| Task prompt |
Output the full listing below exactly; the images stay out.

===== Stored data

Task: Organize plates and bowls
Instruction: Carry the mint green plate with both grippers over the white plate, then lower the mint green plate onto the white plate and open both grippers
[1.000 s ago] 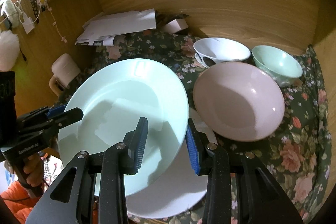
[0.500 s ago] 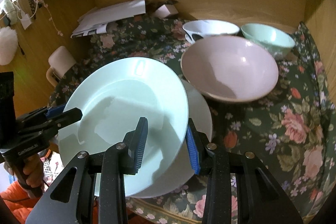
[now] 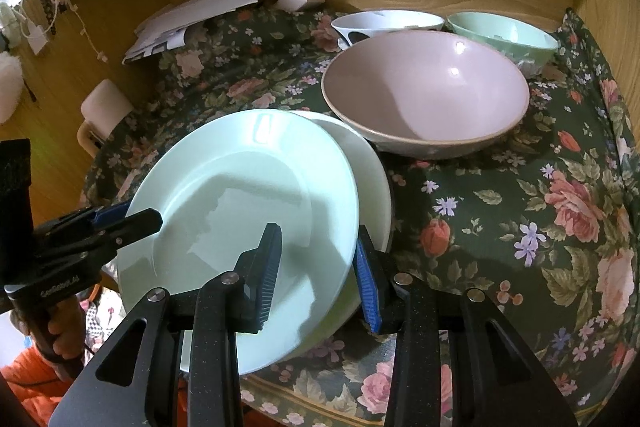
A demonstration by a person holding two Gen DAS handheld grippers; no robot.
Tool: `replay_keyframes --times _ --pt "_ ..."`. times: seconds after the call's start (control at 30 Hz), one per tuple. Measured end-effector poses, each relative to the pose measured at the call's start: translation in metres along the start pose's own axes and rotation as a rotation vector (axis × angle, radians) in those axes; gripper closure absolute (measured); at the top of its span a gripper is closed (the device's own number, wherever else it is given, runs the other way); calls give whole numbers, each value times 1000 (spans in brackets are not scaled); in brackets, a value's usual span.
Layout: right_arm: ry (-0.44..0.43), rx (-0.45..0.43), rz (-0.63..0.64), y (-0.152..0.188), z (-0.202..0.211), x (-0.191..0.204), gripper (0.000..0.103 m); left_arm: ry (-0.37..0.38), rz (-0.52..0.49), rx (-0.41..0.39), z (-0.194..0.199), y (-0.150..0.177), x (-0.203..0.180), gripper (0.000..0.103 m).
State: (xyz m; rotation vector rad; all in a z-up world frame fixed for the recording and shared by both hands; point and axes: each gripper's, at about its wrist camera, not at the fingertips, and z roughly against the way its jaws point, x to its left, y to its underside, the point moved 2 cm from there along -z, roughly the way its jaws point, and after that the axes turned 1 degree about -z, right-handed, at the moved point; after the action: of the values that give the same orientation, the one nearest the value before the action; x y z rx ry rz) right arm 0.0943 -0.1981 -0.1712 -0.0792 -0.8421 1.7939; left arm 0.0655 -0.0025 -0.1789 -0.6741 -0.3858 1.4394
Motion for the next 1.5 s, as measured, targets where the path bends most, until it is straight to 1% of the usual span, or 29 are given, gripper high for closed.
replay_keyframes --times 0.3,0.4,0.6,0.7,0.8,0.83,1.0,1.13,1.3,1.4,1.5 --pt "25 4 30 -2 -4 4 69 -36 -11 -4 -8 -4 2 65" --pt "48 9 52 -2 -4 7 68 -33 -9 -1 -10 -5 4 65" --pt "55 28 52 -4 -5 7 68 -35 -14 1 -11 -5 6 65" --pt "73 26 64 -4 -3 9 68 -33 -13 8 -13 -5 7 65" --pt "73 24 75 -5 -1 8 68 -37 -28 8 -14 -4 6 65" --pt "75 35 74 -6 -2 6 68 -37 -30 5 -14 -4 6 65" --pt "79 31 77 -6 -2 5 69 -30 -38 1 -14 -3 7 65" --pt "104 32 97 -5 0 8 70 -24 -37 4 -15 -4 8 65" --pt "159 8 125 -5 7 9 69 -22 -38 1 -15 -3 8 65" --pt "152 -3 119 -7 13 7 69 -22 -38 -5 -14 -4 8 65" --pt "148 -20 114 -8 17 6 69 -27 -41 -30 -7 -8 9 65"
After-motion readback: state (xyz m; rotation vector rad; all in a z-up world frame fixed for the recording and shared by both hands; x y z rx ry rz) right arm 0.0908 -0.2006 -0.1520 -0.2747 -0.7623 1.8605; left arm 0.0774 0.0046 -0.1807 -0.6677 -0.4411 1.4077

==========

| Exercise result |
Task: Organize plates and bowls
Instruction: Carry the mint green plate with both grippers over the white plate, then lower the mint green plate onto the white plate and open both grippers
[1.000 s ago] 
[0.500 s ago] 
[now] 
A demonstration by a person holding two Gen DAS handheld grippers; no robot.
Tool: `replay_keyframes --times _ --pt "_ ..."`. times: seconds after the call's start (control at 30 Hz), one per tuple. Measured end-effector poses, each relative to the pose measured at the call's start: translation in metres along the start pose's own axes and rotation as a rotation vector (axis × angle, radians) in those axes; gripper closure absolute (measured); at the top of its span a gripper is closed (the device's own number, wherever else it is given, runs the other way); calls give whole numbers, each value times 1000 (spans in brackets are not scaled); in brackets, a value's usual span.
Layout: right_arm: ry (-0.44..0.43), rx (-0.45..0.43), rz (-0.63..0.64), y (-0.152..0.188), z (-0.202..0.211), x (-0.191..0.204), gripper (0.000..0.103 m); left_arm: ry (-0.37..0.38), rz (-0.52..0.49), rx (-0.41..0.39), z (-0.194..0.199), y (-0.150..0.177), x (-0.203..0.180), gripper (0.000..0.103 m).
State: (xyz m; rotation vector rad; all in a z-up world frame fixed for the recording and shared by both hands; point and axes: each gripper's, at about its wrist camera, not at the fingertips, and z roughly against the way its jaws point, x to its left, y to its underside, the point moved 2 cm from there along -z, roughly the way its jaws point, and after that the axes turned 1 degree about -z, right-handed, at the moved point; after the action: of the values that give the same orientation, the one nearest the value before the action; x y z rx ry rz) right arm 0.0943 -0.1981 -0.1712 -0.0792 -0.8421 1.7939; left arm 0.0655 -0.0025 -0.1789 -0.6741 -0.3858 1.4394
Motion for the next 1.5 s, as measured, targets where the path bends most, until it is straight to 1% of the usual span, or 29 are given, gripper high for closed.
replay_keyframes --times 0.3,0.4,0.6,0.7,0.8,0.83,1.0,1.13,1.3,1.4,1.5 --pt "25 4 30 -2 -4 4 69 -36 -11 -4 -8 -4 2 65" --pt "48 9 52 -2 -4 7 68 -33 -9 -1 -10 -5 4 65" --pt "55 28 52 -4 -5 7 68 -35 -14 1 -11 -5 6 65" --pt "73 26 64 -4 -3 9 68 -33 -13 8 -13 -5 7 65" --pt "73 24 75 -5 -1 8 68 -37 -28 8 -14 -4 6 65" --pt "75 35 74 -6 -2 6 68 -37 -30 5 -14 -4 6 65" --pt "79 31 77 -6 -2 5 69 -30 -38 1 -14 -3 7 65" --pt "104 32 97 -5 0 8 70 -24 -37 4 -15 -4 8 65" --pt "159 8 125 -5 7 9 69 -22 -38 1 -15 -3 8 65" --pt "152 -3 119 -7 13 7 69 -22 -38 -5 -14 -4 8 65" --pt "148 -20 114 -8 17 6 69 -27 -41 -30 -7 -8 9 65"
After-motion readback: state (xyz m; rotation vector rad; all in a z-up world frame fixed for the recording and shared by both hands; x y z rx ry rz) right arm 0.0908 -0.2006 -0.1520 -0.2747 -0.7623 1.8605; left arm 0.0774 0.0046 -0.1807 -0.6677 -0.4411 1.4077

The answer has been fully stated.